Товарищи военнослужащие, довожу до вашего сведения, что ситуация осложняется наличием рядом с городом французской военной базы. Ни в коем случае не допустить ранения французских военнослужащих, при условии отсутствия непосредственной угрозы с их стороны для жизни и здоровья членов экипажа корабля.
Время на разгрузку – одни сутки. Без приказа никто из личного состава на берег не сходит. Все. Выполнять поставленную задачу.
Татаринов попросил у майора двух человек, и, что ему очень понравилось, тот просто ткнул пальцем в первых попавшихся.
– Сержант, младший сержант, переходите в подчинение капитана второго ранга Татаринова.
Для того чтобы обеспечить под водой охрану периметра такого длинного судна, требовались свободные руки – таскать гидрокостюмы и снаряжение.
Когда джибутийский берег был уже достаточно хорошо виден, майор велел людям покинуть палубу и зайти в надстройку.
Глядя на приближающийся морской порт, Голицын поделился мыслями со стоящим рядом с ним Марконей, разглядывая унылый пейзаж.
– Это что такое, Луна или Марс? Ни тебе цветочков, ни тебе кусточков.
Берег действительно выглядел крайне пустынно. Растительности практически не было. Невдалеке сквозь дымку просматривались очертания невысоких гор. И больше ничего. Малоэтажный город посреди пустоты. Скучный и несколько мрачноватый пейзаж.
Когда подошли ближе, кроме портовых кранов стали видны еще и жилые кварталы с микроскопическими пятнышками цветастых тряпок, развешанных повсюду, что несколько скрасило первое впечатление.
Полуденное экваториальное солнце позднего апреля делало свое дело. Температура поднялась до тридцати градусов. Светило раскалило надстройку, в результате чего солдатам, сидящим в душных помещениях и готовым в любую секунду выбежать на борт, приходилось крайне несладко.
Пожаров в который раз выразил свое беспокойство тем, что возможен таможенный досмотр, но Кривошеев поспешил его успокоить. Военный бросил пару фраз о том, что их президент в контакте с нашим министром иностранных дел. Все договоренности достигнуты, иначе бы они в такую даль не перлись.
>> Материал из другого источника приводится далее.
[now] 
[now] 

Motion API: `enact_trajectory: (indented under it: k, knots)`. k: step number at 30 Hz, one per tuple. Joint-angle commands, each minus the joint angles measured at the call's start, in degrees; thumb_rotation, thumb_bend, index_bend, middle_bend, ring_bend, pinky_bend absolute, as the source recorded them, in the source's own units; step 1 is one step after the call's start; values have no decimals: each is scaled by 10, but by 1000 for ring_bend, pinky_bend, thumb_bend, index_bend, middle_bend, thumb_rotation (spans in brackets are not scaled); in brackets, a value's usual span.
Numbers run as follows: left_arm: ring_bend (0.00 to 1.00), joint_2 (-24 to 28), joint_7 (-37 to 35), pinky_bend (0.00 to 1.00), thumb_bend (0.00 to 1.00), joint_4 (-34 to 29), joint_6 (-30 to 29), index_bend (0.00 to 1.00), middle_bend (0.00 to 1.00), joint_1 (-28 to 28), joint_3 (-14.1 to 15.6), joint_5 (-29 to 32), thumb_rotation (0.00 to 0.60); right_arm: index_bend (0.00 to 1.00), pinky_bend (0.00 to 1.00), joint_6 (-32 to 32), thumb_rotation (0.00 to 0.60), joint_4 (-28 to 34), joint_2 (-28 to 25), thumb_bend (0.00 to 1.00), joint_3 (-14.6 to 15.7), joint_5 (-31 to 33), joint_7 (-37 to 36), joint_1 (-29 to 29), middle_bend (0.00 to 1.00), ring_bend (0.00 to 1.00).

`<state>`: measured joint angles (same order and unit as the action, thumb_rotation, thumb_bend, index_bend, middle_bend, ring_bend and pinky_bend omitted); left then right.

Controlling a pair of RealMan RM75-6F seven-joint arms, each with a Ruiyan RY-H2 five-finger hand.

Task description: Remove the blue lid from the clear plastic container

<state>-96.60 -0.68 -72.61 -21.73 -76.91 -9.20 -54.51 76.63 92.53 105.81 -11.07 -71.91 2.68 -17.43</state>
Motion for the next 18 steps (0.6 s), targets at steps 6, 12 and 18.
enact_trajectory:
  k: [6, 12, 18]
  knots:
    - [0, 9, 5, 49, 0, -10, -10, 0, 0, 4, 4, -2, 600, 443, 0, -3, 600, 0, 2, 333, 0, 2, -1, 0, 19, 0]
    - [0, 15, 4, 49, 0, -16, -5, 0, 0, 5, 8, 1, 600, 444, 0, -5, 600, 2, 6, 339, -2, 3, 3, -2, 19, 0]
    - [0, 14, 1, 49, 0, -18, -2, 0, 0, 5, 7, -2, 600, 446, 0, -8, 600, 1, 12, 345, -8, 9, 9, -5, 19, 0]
Получив удовлетворяющий его на настоящий момент ответ, капитан связался с диспетчером порта и выяснил причал, к которому ему необходимо швартоваться. Когда он понял, что им предлагается встать достаточно далеко, почти на самой оконечности длинного и широкого пирса, Пожаров в душе возмутился, но ничего не стал выговаривать диспетчеру…
Не успели они отдать швартовы, как к кораблю потянулась колонна из старых, но еще крепких американских грузовиков.
Из кабины первой остановившейся перед сухогрузом машины вышел человек с кожаной папкой. Одетый в белую рубашку с коротким рукавом и белые брюки, резко контрастирующие с его черным цветом кожи, он помахал капитану Пожарову. Тот, стоя у трапа, пригласил его подняться на борт. Но местный настаивал на том, чтобы капитан спустился вниз.
Собрав все имеющееся у него спокойствие и получив одобрение со стороны Кривошеева, усатый капитан судна пошел вниз по трапу.
Мужчины поздоровались. Капитан сообщил, что они готовы приступать к отгрузке немедленно. Встречающая сторона также была настроена по-деловому и предложила начать загружать подходящие порожние машины.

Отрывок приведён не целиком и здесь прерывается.